If the market keeps falling, yeah, we’ll probably fall a bit more with it, but this is where you have to look beyond the valley.
And the reasoning was, look at what China did. China locked down for 3 months, just completely locked down. It wasn’t smooth, but they were able to reduce the number of cases… Then you look at what the central banks were doing, they were printing enough money and providing enough support — physical and monetary support — to make sure that we could tide everyone over for those 3 months.
Now, what derailed that was the US just having a rampage in COVID cases, which meant that they just didn’t do that hard lockdown.

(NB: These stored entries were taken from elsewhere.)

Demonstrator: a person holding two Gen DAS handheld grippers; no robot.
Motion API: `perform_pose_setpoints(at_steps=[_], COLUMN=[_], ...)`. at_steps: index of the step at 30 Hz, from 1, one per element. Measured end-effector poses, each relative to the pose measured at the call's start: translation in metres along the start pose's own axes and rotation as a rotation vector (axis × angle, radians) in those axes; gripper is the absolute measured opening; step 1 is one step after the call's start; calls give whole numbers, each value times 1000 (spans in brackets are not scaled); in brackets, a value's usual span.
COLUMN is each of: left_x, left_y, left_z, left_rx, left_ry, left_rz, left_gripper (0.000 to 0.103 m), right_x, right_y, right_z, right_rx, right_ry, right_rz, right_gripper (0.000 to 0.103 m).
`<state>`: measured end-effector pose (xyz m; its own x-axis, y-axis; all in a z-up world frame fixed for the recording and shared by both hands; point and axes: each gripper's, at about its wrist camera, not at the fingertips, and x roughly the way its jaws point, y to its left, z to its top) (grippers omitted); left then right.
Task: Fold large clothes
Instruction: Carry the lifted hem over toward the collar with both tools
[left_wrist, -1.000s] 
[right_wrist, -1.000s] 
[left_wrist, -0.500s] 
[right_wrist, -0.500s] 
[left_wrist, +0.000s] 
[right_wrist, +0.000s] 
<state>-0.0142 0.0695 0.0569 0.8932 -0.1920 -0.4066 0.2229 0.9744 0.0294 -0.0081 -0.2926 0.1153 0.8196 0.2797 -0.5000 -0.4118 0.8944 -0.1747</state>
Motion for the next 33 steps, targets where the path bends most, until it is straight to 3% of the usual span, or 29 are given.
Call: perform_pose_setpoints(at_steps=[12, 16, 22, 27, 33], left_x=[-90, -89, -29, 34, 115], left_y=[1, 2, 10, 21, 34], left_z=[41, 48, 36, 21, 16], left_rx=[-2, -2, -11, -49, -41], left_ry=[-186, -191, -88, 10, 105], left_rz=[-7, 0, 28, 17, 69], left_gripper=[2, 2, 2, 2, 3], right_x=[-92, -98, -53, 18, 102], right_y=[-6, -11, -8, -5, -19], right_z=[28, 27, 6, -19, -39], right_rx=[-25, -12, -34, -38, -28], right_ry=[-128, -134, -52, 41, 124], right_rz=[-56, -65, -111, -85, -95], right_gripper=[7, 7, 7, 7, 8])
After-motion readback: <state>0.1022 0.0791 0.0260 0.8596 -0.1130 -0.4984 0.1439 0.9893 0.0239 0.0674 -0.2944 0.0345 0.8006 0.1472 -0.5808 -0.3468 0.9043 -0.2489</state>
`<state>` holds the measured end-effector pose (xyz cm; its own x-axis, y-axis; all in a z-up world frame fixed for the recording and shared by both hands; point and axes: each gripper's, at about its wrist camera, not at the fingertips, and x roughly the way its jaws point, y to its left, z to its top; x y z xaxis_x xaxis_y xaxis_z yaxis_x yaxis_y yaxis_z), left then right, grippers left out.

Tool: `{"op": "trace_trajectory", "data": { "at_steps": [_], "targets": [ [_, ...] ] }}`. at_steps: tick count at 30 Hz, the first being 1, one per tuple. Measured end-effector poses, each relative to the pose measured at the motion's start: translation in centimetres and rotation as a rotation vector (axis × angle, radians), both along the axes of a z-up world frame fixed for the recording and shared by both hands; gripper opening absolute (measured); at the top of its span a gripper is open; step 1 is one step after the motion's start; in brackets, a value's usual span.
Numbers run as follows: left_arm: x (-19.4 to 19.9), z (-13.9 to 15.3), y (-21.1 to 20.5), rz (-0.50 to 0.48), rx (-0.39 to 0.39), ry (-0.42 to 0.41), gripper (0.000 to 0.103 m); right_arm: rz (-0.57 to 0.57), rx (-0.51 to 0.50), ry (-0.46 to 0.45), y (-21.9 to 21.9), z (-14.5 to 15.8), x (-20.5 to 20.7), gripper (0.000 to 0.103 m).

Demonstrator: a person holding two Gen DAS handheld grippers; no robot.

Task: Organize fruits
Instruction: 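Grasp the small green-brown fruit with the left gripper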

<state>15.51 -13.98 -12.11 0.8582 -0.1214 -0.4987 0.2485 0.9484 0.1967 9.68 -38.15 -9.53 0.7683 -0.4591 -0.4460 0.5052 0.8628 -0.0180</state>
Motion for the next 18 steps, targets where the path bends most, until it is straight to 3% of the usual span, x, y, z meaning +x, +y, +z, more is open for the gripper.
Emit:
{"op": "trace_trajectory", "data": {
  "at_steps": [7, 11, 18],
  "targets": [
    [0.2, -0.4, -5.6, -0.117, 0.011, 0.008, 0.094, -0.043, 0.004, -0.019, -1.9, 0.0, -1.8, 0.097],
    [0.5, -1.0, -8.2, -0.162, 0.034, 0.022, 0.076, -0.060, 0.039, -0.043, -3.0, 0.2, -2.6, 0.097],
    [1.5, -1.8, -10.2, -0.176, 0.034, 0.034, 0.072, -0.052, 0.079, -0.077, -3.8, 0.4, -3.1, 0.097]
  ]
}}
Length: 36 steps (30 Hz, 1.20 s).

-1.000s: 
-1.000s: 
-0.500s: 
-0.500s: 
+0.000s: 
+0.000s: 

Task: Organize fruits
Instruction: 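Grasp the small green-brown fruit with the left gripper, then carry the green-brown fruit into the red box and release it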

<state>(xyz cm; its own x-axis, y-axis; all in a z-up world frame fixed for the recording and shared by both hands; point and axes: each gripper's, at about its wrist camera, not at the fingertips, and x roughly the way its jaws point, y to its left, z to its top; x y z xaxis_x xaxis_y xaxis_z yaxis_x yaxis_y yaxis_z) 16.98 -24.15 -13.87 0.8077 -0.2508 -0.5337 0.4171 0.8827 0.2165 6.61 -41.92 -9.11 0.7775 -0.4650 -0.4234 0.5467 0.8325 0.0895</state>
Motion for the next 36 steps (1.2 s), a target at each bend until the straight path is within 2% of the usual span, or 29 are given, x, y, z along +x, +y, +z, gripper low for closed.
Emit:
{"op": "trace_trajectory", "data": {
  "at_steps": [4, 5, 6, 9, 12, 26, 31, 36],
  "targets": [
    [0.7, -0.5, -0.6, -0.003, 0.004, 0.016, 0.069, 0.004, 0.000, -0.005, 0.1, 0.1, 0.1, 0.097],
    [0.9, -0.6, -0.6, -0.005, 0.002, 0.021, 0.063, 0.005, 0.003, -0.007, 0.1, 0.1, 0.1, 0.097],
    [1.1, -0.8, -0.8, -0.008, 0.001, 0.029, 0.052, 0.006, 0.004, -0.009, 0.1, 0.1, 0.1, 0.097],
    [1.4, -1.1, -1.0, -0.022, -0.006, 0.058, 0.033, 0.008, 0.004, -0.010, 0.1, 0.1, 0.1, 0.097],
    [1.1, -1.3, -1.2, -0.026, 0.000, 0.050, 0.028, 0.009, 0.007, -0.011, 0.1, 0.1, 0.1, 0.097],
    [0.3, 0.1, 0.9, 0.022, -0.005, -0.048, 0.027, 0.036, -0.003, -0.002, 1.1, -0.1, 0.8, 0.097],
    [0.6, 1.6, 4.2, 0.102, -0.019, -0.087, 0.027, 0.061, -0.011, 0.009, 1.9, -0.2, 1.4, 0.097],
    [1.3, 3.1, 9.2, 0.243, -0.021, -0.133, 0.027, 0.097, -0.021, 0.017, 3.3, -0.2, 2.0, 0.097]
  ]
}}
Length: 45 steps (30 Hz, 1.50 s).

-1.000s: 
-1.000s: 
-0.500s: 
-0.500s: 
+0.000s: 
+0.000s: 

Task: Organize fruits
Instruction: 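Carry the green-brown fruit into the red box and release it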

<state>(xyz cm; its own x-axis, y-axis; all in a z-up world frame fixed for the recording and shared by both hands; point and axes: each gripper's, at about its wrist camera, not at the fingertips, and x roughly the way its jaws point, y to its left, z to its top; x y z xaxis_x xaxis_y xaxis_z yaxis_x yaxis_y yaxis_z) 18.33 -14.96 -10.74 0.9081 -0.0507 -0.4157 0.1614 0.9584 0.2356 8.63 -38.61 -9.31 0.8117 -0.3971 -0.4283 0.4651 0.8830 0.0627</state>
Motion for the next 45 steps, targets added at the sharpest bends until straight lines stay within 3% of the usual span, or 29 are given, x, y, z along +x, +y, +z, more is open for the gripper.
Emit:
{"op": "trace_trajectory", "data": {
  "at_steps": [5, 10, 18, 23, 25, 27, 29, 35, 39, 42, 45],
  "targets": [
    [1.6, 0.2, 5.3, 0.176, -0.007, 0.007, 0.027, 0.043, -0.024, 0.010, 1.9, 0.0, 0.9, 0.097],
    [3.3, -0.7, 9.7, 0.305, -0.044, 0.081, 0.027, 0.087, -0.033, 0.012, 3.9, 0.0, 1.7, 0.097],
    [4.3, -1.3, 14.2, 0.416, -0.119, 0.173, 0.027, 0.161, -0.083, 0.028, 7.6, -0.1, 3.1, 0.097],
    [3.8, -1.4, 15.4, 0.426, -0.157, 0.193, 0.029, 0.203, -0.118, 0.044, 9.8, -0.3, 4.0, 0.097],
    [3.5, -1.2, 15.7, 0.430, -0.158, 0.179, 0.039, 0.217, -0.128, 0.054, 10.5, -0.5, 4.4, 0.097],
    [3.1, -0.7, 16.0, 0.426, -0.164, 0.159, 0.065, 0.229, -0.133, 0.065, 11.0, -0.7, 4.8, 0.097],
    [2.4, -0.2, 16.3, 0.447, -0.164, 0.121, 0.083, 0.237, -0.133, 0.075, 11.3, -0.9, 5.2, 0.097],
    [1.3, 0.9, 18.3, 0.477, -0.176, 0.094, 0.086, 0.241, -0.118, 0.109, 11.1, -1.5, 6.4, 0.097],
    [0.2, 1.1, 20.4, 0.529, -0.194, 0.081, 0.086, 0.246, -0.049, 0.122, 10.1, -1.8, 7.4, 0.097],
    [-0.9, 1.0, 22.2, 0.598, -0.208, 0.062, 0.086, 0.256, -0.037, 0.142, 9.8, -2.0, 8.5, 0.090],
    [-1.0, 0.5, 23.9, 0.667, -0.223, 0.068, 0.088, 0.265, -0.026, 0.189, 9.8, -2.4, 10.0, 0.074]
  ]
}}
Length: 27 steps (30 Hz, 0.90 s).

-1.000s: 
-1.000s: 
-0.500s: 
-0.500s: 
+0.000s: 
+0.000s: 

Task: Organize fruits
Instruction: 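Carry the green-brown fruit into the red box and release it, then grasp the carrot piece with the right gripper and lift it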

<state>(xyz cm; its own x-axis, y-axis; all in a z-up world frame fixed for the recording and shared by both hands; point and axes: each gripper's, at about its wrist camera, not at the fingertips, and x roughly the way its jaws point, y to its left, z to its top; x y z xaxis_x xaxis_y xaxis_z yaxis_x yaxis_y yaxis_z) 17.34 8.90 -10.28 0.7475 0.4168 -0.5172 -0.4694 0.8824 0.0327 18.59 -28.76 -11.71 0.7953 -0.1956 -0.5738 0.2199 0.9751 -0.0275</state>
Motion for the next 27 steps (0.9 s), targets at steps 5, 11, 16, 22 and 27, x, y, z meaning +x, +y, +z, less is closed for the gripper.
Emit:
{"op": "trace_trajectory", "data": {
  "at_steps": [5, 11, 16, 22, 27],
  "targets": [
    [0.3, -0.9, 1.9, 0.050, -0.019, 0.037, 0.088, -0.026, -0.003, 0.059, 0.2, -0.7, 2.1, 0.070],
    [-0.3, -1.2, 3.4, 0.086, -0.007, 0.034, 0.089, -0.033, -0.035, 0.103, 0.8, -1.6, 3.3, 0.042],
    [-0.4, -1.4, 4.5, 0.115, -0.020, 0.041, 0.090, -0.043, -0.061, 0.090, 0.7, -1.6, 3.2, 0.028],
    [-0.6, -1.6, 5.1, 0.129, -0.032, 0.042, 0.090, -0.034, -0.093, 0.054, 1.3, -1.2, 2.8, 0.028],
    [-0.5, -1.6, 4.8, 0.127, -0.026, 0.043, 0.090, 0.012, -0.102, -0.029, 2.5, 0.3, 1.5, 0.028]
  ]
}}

So we did put cash to work, but it was also a period of extreme uncertainty with no vaccine timetable. But again, with the benefit of hindsight, that’s probably been by far my biggest regret.
MF: Is there a particular ASX share that you missed out on that particularly hurts?
JK: We were a little bit late to Wesfarmers Ltd (ASX: WES), but we did end up buying that pretty quick. That’s obviously done really well.
Look, it’s tempting to say BHP Group Ltd (ASX: BHP), but it’s not because we identified BHP as one that had a margin of safety because of what China was doing in terms of stimulating the old parts of the economy. By the old parts of the economy, I mean the property, construction, infrastructure, et cetera. That’s the easiest lever for them to pull. So it’s tempting to say that, but I think there were better risk-return opportunities than BHP… Yes, the reward didn’t look as high, but there was a much lower risk. So I’m not as anxious around that.
Again, we bought into it a bit late, but Goodman got below $10. And finally, when it got below $10, we knew why it was going there because there were a lot of property funds that were highly leveraged and they had to deleverage. So there was a golden opportunity to get it very cheaply. I wish we had’ve got back in earlier.